The ability to do math has long been thought of as a purely human trait – it comes with the whole higher-intelligence thing. But what if the ability to do math wasn’t as restricted to our makeup as we thought? Are we really as special as we think we are, or is our ego much larger than our reality?
Recent studies are turning up mathematical abilities in many different species of animals. Chickens, bees, and of course monkeys have all shown promise in being able to deal with simple mathematical operations, like differentiating between numbers, counting, and summing. The animals are performing math linguistically like we do – they are not physically counting out objects or identifying numbers. Rather, it is some sort of innate ability constituting rough math.
Irene Pepperberg of the Massachusetts Institute of Technology terms this a sort of “number sense,” capable of being learned even in invertebrates. Important to note is that accuracy is not as important for them as it is to us; according to Jessica Cantlon of the University of Rochester, the monkeys don’t mind missing – for them it’s all about the reward. They would rather do the problem quickly and make a mistake and move on than ensure their answer was correct by taking more time. For us, there is a definitive psychological component to our mathematical abilities. We’ve all taken that math test where you think you know how to do the problem but you aren’t quite sure, so you spend too much time on that problem and forget to focus on the rest.
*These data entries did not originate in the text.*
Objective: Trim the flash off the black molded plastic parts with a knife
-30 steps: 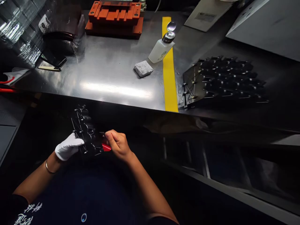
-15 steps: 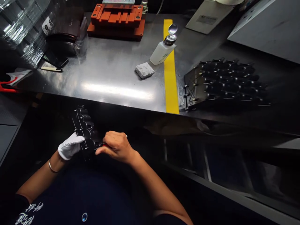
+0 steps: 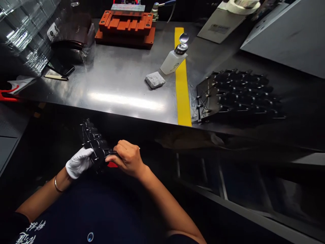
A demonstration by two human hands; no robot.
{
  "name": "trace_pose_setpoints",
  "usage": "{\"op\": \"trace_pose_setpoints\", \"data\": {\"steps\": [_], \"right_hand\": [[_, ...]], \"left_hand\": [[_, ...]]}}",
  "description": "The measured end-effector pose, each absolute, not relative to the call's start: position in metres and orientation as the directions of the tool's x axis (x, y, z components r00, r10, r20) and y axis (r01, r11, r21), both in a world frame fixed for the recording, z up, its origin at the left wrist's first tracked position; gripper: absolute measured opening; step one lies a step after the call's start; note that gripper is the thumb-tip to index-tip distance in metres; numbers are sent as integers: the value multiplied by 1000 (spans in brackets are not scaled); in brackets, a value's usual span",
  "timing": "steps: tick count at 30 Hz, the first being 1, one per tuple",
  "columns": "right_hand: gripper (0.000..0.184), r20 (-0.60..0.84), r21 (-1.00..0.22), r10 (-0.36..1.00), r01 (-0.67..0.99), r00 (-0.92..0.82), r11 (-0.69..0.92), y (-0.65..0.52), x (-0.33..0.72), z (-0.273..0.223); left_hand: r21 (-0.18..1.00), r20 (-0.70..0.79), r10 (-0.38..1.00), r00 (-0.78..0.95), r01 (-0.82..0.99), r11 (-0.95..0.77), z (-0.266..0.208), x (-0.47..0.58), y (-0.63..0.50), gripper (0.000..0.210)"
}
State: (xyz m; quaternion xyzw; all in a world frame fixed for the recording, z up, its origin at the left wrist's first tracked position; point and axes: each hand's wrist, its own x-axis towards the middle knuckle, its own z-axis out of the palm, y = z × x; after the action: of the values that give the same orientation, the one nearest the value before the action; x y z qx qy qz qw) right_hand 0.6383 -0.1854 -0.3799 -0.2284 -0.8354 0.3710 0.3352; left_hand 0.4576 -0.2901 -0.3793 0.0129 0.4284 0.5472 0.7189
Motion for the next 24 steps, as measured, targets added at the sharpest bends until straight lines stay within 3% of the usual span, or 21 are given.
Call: {"op": "trace_pose_setpoints", "data": {"steps": [2,5,7,9,10,12,14,16,19,20,22,24], "right_hand": [[49,387,-785,625,114,-678,609,-186,639,-380],[46,404,-856,543,-95,-736,509,-185,642,-380],[38,391,-906,648,-149,-654,397,-181,643,-379],[24,288,-954,816,-77,-501,289,-176,645,-379],[33,226,-971,855,-35,-468,237,-172,645,-379],[58,130,-989,814,-14,-566,148,-165,646,-379],[58,86,-996,719,-33,-690,87,-160,648,-382],[49,50,-999,751,-28,-659,41,-159,648,-386],[43,-56,-997,898,-19,-436,-71,-167,642,-393],[42,-95,-993,920,-32,-380,-116,-171,638,-395],[42,-158,-979,921,-61,-357,-192,-182,629,-397],[46,-190,-964,885,-90,-425,-250,-191,622,-397]], "left_hand": [[477,-597,802,31,-789,386,-379,456,-290,30],[375,-619,773,138,-813,445,-377,448,-288,27],[268,-569,751,336,-787,556,-375,442,-288,34],[212,-481,718,502,-729,651,-374,439,-287,41],[197,-449,697,559,-699,688,-375,438,-288,43],[153,-414,625,662,-626,764,-376,439,-289,46],[151,-407,578,707,-572,806,-375,440,-291,48],[239,-443,674,591,-647,724,-371,439,-291,42],[490,-519,838,172,-744,456,-361,439,-286,10],[576,-531,846,51,-711,404,-357,439,-283,7],[681,-543,834,-95,-631,372,-354,443,-278,23],[681,-570,804,-168,-645,348,-354,449,-275,18]]}}
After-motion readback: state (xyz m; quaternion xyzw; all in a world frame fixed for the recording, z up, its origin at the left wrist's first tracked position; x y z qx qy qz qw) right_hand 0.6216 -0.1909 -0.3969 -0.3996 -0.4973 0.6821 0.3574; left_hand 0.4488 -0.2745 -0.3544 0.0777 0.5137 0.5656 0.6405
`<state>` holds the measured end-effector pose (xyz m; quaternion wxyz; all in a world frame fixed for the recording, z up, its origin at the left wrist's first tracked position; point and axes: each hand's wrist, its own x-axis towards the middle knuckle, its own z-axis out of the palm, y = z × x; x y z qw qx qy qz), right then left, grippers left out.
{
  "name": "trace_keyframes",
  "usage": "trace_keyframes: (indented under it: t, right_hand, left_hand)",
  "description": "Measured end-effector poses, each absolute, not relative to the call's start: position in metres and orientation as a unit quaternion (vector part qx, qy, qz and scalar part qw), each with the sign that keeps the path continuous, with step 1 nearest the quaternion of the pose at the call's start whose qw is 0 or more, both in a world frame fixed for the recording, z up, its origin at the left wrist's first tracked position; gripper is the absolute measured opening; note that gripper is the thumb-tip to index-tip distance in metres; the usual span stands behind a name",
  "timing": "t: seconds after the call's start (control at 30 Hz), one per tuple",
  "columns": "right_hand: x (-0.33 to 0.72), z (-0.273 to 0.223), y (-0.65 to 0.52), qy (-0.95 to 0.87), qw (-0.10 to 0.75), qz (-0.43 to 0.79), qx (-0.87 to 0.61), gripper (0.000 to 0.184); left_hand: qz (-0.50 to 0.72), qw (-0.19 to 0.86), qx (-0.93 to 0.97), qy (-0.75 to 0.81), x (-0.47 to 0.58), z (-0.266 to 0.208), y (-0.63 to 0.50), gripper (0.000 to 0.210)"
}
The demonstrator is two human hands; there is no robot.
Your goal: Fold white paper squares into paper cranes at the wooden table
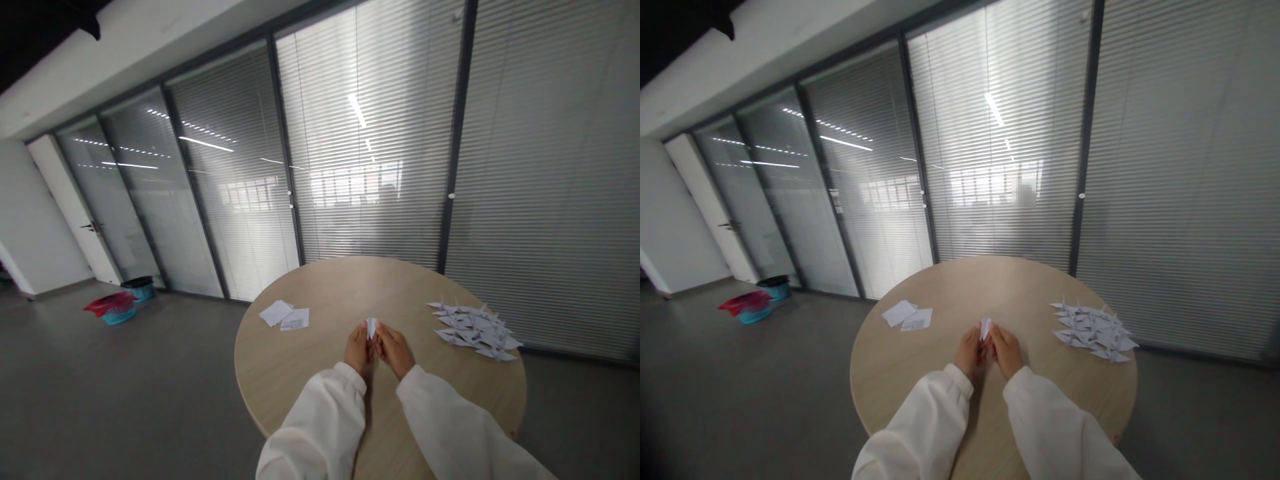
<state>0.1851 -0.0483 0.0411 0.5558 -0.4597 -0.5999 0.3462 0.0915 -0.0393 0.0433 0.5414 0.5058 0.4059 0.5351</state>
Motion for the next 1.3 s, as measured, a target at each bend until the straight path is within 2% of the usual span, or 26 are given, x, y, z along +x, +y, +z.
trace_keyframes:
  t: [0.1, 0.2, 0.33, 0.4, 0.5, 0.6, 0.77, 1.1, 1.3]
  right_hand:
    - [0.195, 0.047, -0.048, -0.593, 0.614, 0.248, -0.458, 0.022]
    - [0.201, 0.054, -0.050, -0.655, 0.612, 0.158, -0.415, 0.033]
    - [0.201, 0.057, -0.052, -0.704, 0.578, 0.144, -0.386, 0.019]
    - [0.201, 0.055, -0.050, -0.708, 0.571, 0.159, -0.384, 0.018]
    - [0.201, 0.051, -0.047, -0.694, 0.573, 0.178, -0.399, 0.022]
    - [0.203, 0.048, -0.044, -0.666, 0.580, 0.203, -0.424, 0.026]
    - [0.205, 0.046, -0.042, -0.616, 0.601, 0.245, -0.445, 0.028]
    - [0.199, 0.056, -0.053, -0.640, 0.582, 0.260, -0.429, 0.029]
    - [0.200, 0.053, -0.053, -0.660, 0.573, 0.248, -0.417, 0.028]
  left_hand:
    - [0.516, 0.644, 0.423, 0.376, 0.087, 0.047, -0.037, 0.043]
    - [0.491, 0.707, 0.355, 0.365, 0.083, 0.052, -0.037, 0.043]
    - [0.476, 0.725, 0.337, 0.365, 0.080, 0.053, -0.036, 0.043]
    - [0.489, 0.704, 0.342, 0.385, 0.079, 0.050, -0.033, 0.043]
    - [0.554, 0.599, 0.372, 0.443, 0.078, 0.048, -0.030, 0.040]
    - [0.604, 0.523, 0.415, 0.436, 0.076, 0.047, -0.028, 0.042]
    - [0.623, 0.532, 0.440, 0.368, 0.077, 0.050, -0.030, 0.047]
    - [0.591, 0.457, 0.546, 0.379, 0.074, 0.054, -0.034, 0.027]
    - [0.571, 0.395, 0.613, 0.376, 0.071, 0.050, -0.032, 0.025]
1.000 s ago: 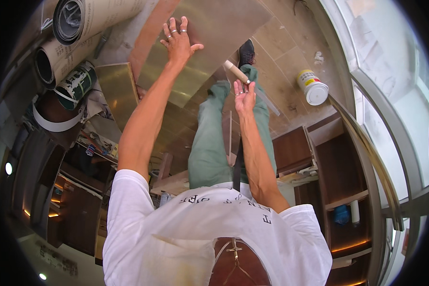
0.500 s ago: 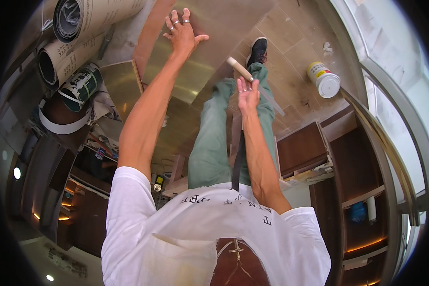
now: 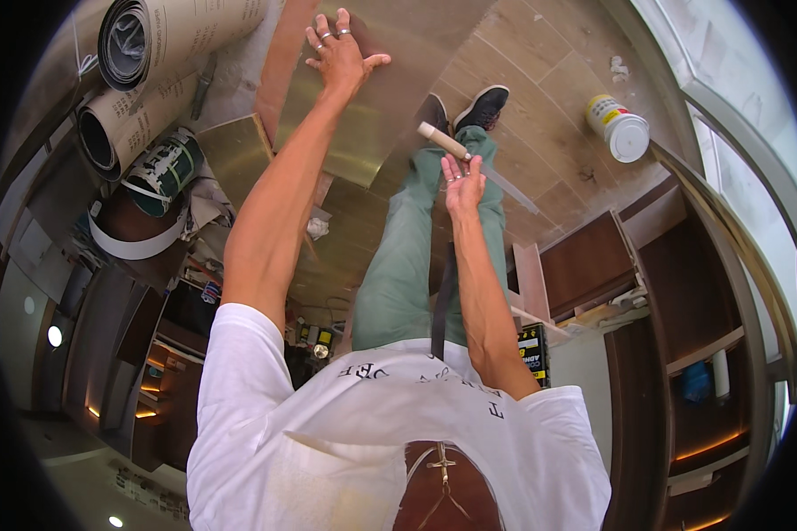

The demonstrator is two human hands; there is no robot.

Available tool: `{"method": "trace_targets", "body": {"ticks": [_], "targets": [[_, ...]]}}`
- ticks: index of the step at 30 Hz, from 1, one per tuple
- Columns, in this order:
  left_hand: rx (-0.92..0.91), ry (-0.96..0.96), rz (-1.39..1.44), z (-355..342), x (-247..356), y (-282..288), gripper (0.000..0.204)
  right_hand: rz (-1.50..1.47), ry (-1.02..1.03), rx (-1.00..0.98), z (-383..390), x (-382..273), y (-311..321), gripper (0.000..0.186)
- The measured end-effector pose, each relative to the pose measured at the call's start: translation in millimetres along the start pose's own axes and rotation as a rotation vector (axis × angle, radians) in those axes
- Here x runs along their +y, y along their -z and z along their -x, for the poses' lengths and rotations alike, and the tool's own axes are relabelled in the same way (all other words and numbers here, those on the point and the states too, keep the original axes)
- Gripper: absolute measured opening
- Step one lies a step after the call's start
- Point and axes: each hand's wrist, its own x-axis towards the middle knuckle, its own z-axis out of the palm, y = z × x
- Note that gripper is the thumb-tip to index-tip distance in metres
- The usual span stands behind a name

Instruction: The person cuts a large sheet of gold-colored material on the floor using a utility knife and a straightedge. They then peel off a backing layer and place the cut piece into a bucket.

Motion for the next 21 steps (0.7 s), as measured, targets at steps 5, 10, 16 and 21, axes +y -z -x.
{"method": "trace_targets", "body": {"ticks": [5, 10, 16, 21], "targets": [[0.007, -0.002, 0.01, -1.4, 2.3, -0.4, 0.117, -0.052, -0.015, 0.058, 13.0, 19.1, -19.3, 0.031], [-0.035, 0.053, 0.043, 4.3, 7.5, 7.3, 0.116, -0.002, -0.027, -0.005, -3.4, 6.6, 18.4, 0.039], [-0.037, 0.055, 0.053, 3.9, 8.7, 7.5, 0.115, 0.056, -0.078, -0.023, 10.4, 26.1, 13.3, 0.044], [-0.016, 0.08, 0.053, 1.4, 5.4, 3.1, 0.116, 0.047, -0.095, 0.028, -0.2, 34.0, 51.7, 0.033]]}}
We care deeply about the correctness of our math.
The implications of this discovery and research might have profound effects on the education of our children. The suggestion that math ability is built into us biologically suggests that we may be able to introduce math subject matter to children at an earlier age. Since studies have shown that children learn much faster at a young age than when they get older, this has profound importance in an age where math is so important for the future. It also opens up the question to what other skill sets we take for granted as ours alone that may extend to the animal kingdom. What other abilities are built into us as instinct that we have expanded and developed upon? Suddenly, it seems, we aren’t as smart as we thought we were, comparatively speaking, of course. I don’t know about you, but if you can do what this monkey can do, I will be very impressed.